Emad Alsyed scite author profile

The purpose of this work was to assess the capability of radiomic features in distinguishing PET image regions with different uptake patterns. Furthermore, we assessed the stability of PET radiomic features with varying image reconstruction settings. An in-house phantom was designed and constructed, consisting of homogenous and heterogenous artificial phantom inserts. Four artificially constructed inserts were placed into a water filled phantom and filled with varying levels of radioactivity to simulate homogeneous and heterogeneous uptake patterns. The phantom was imaged for 80 min. PET images were reconstructed whilst varying reconstruction parameters.

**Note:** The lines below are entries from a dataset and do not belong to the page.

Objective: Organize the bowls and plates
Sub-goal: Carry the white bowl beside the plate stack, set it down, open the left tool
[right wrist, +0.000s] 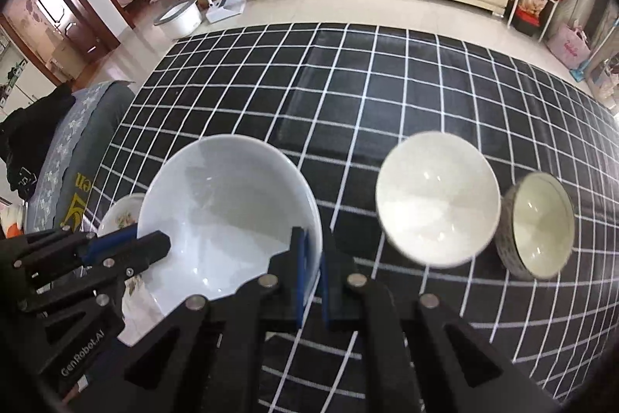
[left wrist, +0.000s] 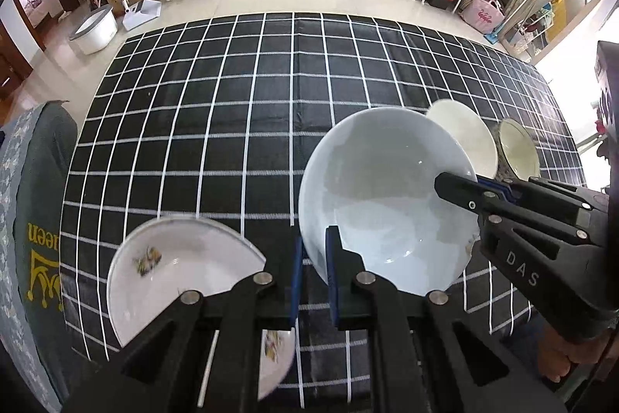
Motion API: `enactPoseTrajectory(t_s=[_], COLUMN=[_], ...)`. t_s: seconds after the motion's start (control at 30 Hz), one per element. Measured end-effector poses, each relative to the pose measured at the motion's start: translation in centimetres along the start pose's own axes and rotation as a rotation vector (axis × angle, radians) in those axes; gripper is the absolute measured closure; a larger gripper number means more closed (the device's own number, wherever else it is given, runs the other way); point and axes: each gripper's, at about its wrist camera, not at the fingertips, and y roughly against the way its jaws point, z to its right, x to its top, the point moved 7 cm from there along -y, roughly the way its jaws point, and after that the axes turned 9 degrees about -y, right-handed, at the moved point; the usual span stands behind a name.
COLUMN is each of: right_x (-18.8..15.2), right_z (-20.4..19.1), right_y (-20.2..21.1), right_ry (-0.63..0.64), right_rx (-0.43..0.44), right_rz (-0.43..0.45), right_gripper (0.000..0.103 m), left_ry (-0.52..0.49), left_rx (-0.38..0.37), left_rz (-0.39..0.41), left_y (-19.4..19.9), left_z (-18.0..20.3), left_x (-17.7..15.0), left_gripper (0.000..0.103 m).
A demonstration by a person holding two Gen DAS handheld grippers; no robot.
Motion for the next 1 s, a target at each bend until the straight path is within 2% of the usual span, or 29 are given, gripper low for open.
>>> enactPoseTrajectory(t_s=[0.2, 0.53, 1.0], right_x=[-2.1, -6.2, -8.1], right_z=[-0.1, 1.0, 1.4], right_y=[-0.7, -3.0, -4.9], right_ry=[-0.017, -0.051, -0.073], right_rx=[-0.016, -0.020, -0.012], right_rz=[-0.018, -0.065, -0.109], right_gripper=[0.094, 0.094, 0.094], left_ry=[0.015, 0.033, 0.037], left_rx=[-0.029, -0.052, -0.036], left_rz=[-0.011, -0.072, -0.086], left_y=[0.0, -2.9, -4.7], left_z=[0.8, 1.7, 1.5], left_x=[-2.6, -7.4, -8.2], left_gripper=[0.093, 0.093, 0.093])
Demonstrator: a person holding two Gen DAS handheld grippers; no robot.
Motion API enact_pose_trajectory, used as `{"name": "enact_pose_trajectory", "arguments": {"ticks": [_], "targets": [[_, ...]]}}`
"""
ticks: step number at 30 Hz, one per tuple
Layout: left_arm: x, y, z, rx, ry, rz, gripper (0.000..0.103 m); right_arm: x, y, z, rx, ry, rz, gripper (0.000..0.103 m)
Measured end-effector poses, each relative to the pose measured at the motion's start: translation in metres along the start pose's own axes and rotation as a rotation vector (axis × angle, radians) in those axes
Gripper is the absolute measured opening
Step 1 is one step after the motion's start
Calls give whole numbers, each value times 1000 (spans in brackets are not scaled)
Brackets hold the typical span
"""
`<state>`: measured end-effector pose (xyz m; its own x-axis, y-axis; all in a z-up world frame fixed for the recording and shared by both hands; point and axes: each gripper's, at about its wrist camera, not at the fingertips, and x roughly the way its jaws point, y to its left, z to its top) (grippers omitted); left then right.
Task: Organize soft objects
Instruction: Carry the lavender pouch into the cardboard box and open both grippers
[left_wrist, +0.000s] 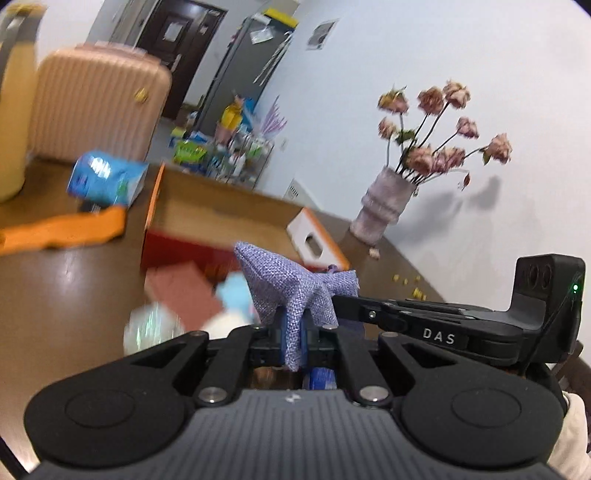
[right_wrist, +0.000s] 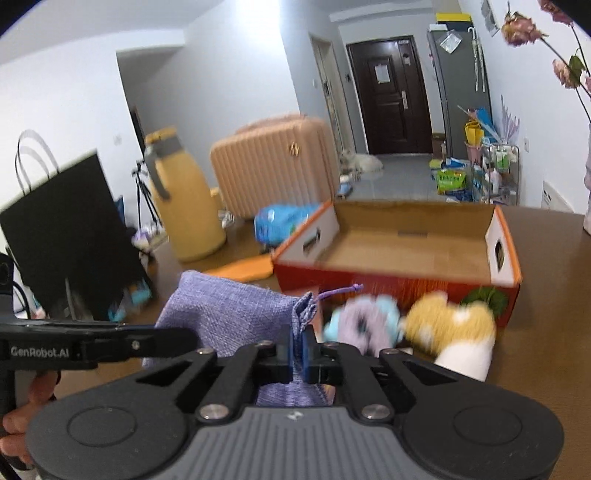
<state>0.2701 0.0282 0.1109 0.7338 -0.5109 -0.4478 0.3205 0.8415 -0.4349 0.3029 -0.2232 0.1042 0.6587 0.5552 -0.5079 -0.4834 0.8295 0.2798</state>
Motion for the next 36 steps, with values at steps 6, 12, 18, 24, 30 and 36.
{"name": "enact_pose_trajectory", "arguments": {"ticks": [6, 12, 18, 24, 30, 36], "targets": [[38, 5, 73, 24, -7, 9, 7, 19, -36, 75, 67, -29, 38, 4], [123, 51, 137, 4, 63, 73, 7, 100, -67, 140, 56, 30, -32, 4], [231, 119, 167, -34, 204, 219, 7, 233, -113, 166, 100, 176, -84, 4], [301, 149, 172, 19, 328, 284, 22, 322, -151, 159, 172, 315, -147, 6], [306, 151, 176, 56, 338, 316, 47, 353, -159, 148, 203, 386, -163, 37], [269, 134, 181, 87, 307, 317, 56, 306, -145, 164, 163, 333, -182, 46]]}}
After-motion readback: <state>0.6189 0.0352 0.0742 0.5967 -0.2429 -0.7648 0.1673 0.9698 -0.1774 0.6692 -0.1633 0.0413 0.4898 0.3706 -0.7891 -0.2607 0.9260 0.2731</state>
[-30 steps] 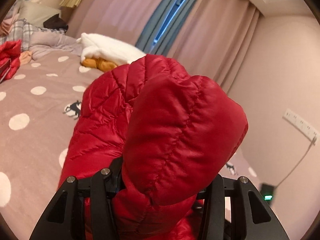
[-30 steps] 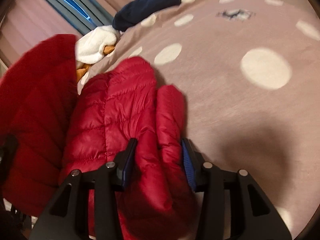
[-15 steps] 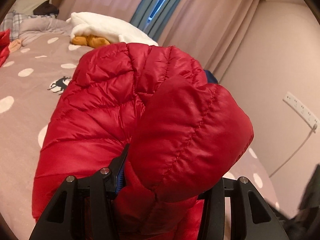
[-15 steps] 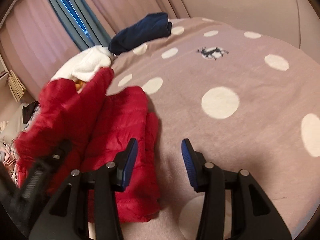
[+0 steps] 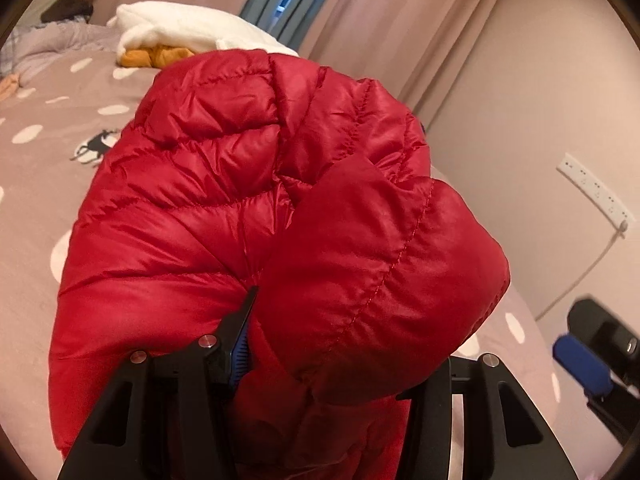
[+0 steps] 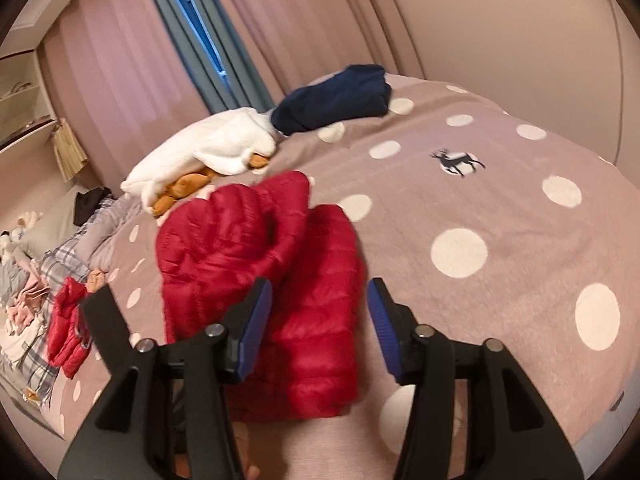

The parameters adjusted included, number of ordered subsets, number of iterations, use of time-of-flight and filter cut off. Regions of interest (ROI) were established by segmentation of the phantom inserts from the reconstructed images. In total seventy eight 3D radiomic features for each ROI with unique reconstructed parameters were extracted. The Friedman test was used to determine the statistical power of each radiomic feature in differentiating phantom inserts with different hetero/homogeneous configurations. The Coefficient of Variation (COV) of each feature, with respect to the reconstruction setting was used to determine feature stability. Forty three out of seventy eight radiomic features were found to be stable (COV ≤ 5%) against all reconstruction settings. To provide any utility, stable features are required to differentiate between regions with different hetro/homogeneity. Of the forty three stable features, fifteen (35%) features showed a statistically significant difference between the artificially constructed inserts. Such features included GLCM (Difference average, Difference entropy, Dissimilarity and Inverse difference), GLRL (Long run emphasis, Grey level non uniformity and Run percentage) and NGTDM (Complexity and Strength). The finding of this work suggests that radiomic features are capable of distinguishing between radioactive distribution patterns that demonstrate different levels of heterogeneity. Therefore, radiomic features could serve as an adjuvant diagnostic tool along with traditional imaging. However, the choice of the radiomic features needs to account for variability introduced when different reconstruction settings are used. Standardization of PET image reconstruction settings across sites performing radiomic analysis in multi-centre trials should be considered.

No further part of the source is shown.